» **What the task asks**
Report how many lines in the listing below include the word "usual". Write nothing besides the number.

Excerpted records Block Start

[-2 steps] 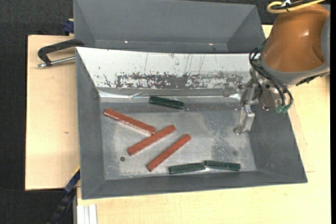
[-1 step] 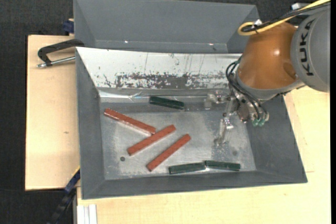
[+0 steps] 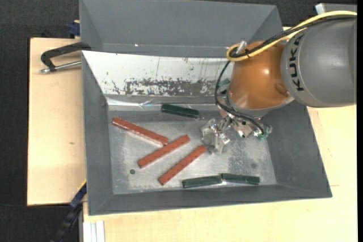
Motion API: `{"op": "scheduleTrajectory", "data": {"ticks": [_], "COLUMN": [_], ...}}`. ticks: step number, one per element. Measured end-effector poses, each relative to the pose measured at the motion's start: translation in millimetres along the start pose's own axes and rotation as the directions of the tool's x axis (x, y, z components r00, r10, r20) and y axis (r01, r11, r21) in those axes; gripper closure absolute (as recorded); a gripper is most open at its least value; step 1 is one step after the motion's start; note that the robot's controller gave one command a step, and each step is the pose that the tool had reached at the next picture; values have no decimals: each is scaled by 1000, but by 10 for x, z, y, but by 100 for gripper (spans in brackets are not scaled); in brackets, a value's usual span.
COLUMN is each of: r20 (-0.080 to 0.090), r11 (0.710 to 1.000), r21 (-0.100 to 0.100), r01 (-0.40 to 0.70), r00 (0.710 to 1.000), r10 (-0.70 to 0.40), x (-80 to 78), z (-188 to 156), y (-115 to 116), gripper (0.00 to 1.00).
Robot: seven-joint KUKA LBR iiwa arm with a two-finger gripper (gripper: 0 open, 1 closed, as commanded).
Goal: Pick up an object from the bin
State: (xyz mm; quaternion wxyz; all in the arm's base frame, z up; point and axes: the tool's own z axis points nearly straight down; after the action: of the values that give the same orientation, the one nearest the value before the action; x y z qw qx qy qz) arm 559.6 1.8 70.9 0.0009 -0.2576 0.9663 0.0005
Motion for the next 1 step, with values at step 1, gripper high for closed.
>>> {"op": "scheduleTrajectory", "data": {"ticks": [1], "r20": [0], "r11": [1000], "r21": [0], "r01": [0], "r00": [1000], "r10": [0], "x": [0], "z": [0], "y": [0], "gripper": [100]}}
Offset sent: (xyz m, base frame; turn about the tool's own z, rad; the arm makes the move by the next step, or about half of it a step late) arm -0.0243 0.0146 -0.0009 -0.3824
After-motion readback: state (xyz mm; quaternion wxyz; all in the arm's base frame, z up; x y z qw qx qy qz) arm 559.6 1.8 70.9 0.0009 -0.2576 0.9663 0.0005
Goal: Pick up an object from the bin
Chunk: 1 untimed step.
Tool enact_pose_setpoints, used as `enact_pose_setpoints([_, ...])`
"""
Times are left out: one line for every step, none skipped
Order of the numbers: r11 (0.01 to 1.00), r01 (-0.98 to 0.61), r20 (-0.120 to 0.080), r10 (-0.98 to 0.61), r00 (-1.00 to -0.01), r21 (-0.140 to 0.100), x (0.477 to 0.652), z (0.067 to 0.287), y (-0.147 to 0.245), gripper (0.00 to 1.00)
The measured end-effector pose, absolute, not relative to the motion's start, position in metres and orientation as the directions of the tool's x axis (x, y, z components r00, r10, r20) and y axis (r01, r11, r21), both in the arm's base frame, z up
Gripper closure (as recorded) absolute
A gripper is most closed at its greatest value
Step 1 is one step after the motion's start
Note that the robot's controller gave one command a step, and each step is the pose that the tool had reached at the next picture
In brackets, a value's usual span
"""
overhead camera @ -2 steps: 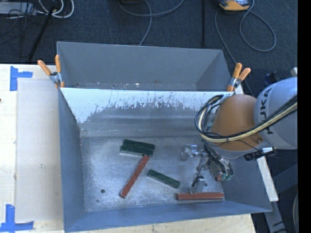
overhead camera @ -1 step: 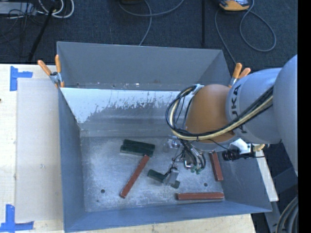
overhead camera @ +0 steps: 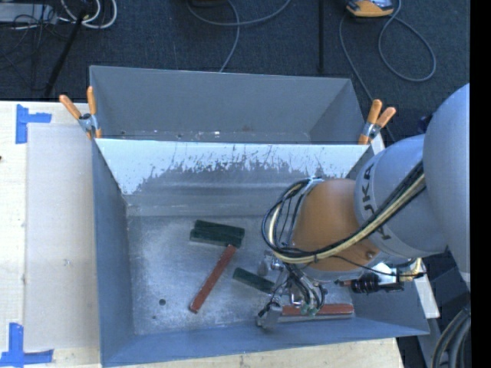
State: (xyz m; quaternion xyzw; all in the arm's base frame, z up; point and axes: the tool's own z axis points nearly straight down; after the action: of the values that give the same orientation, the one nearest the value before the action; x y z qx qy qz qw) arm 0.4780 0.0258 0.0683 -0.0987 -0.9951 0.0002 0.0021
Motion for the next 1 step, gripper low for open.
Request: enact_pose_setpoints([0.981, 0.195, 0.001, 0.195, -0.981, 0.000, 0.4804, 0.0695, 0.0257, 1.00])
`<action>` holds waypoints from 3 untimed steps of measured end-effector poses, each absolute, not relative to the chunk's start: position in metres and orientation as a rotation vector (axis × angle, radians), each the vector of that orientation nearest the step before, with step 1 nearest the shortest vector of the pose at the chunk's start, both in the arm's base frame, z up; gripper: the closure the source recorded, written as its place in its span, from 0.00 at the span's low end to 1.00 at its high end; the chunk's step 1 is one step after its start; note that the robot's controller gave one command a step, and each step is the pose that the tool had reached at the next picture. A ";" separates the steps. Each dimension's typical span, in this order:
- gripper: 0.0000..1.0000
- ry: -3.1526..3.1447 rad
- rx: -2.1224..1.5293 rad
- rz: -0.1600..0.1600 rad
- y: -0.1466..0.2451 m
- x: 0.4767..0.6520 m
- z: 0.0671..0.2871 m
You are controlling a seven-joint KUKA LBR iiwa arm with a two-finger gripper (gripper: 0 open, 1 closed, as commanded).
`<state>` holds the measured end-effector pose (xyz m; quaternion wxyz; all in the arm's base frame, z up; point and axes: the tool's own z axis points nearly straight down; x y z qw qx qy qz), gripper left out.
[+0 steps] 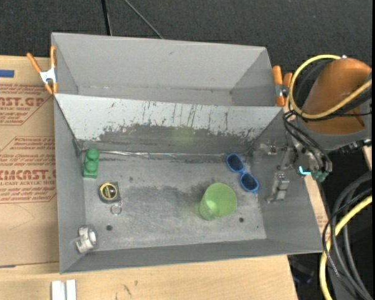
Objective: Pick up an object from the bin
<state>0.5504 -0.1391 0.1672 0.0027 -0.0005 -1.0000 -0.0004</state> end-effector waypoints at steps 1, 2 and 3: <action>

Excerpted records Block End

» **Reply**
2